Dr. Stool' recent lead columns. January, March, April.

Fed Doesn't Cut One, Market Does (2/28/01)
The bulls were hoping that Greensbeans would cut one yesterday. When he didn't, the market got a bad case of gas, which was right in line with the stock proctology prognosis. The rule is simple. When everybody expects something, bet against it.

One of the essences of stock proctology is to follow the analysts. Yes you read that right. But all you stock proctology interns and residents out there know that we recognize that what analysts are saying is the same thing as what comes out the other end. So we watch and listen in order to determine which analyst is the biggest ass today, then we do the opposite of whatever he says. 

Over the past few days one Wayne Angell has distinguished himself as a stock proctology leading indicator with his forecast of an 80% probability of an immediate rate cut. Mr. Angell joins a list of distinguished analysts which Capitalstool has  previously recognized

Stock Proctology students know that these folks are paid lots of money to get people to buy stocks. Therefore it is their job to lie as convincingly as possible. The more sincere and authoritative they look, the more dangerous they are. (Consider Mother Superior Joseph).

Enough ranting. For some serious analysis, go re-read yesterday's column. Nothing has changed. The market followed the stock proctology prognosis.

Dr. Stool does get lucky once in awhile. 

To summarize, Dr.

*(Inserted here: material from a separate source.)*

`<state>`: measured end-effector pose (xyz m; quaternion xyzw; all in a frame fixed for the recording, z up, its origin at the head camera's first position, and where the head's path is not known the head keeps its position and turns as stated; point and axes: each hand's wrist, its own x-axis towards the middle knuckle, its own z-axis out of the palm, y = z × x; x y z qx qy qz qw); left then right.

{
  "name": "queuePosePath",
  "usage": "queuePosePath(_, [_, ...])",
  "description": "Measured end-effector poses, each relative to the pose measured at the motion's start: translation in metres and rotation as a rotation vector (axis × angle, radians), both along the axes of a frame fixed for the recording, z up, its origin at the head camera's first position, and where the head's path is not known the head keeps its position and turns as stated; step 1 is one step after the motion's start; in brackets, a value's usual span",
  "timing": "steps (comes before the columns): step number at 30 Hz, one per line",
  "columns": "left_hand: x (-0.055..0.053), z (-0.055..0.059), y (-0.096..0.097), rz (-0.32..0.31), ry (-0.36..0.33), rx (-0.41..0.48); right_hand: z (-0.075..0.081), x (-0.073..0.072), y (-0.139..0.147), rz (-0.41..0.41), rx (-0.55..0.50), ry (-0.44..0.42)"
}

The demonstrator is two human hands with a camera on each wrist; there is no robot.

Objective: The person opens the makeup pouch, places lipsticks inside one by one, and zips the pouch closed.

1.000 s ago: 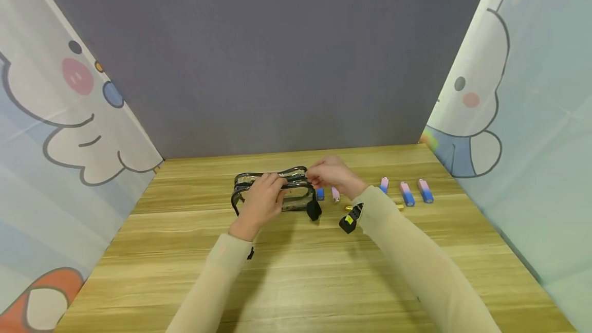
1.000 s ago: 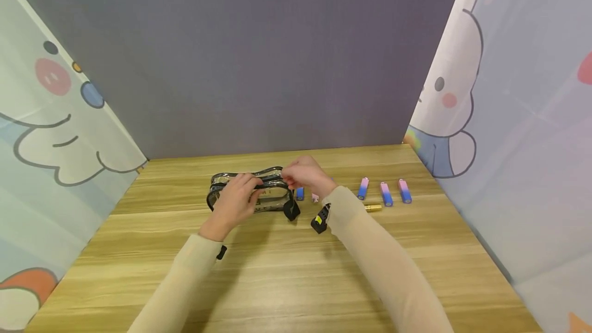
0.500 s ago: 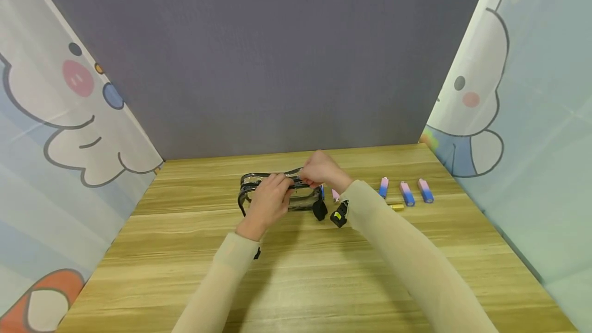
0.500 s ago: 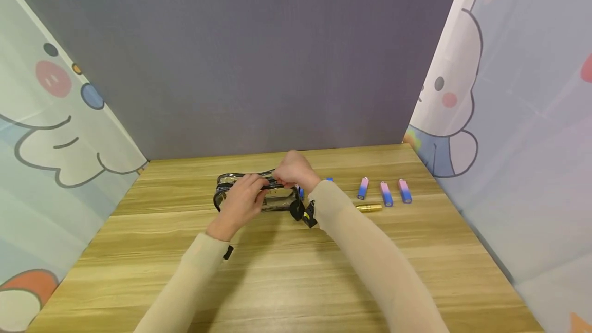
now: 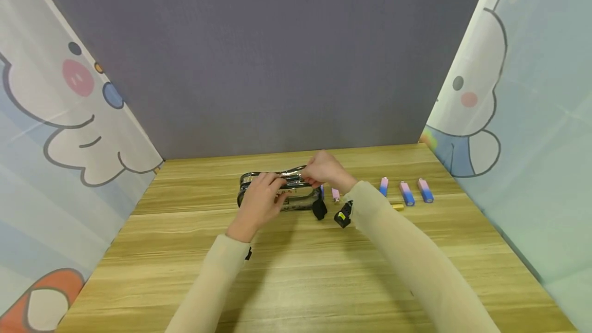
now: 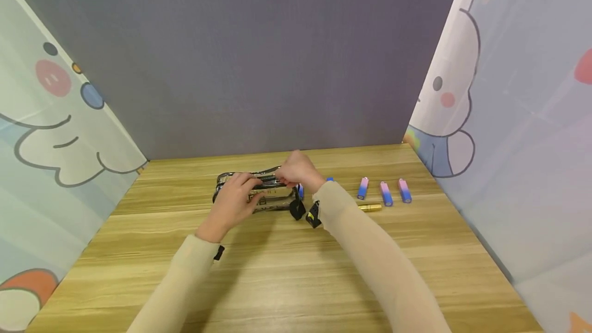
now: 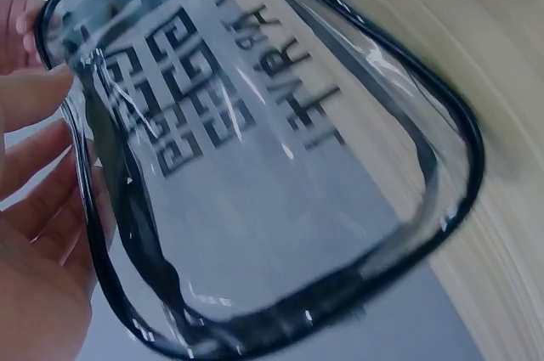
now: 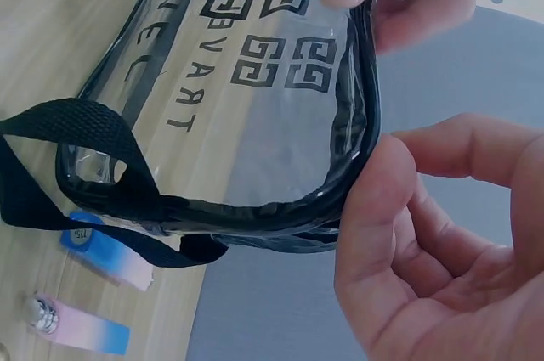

Stool is looking for a ten week cycle low over the next ten days at Dowager 10,300, SPX 1200, and Nasty 2050. After that, a good bounce that will do some damage to your short positions before the market swoons again later in the spring. Being the shy guy that he is, Dr. Stool has been covering his shorts the last two days, and expects to cover up completely over the next couple of days.

Good, Good, Good, Good, Gyrations (2/27/01)
Gettin' dizzy? What a wild day! Once again the market was schiz, but in the end, all that dancing led to naught. The Nasdaq's rally ended before it started. Buyers and sellers in the Dowagers duked it out all day, but the bears came out on top.

Upside price objectives of 1280 on the SPX, 10,800 on the Dow, and 2350 on the Naz have not been met, but for all intents and purposes, the eight day cycle up phase is over. They'll try to get 'em up one more time, but there's no gas in the tank. If Greensbeans does cut one, it'll be interesting to see if the bulls can light it up or not. Dr. Stool thinks it'll be a quick flame out. Not enough beans for breakfast.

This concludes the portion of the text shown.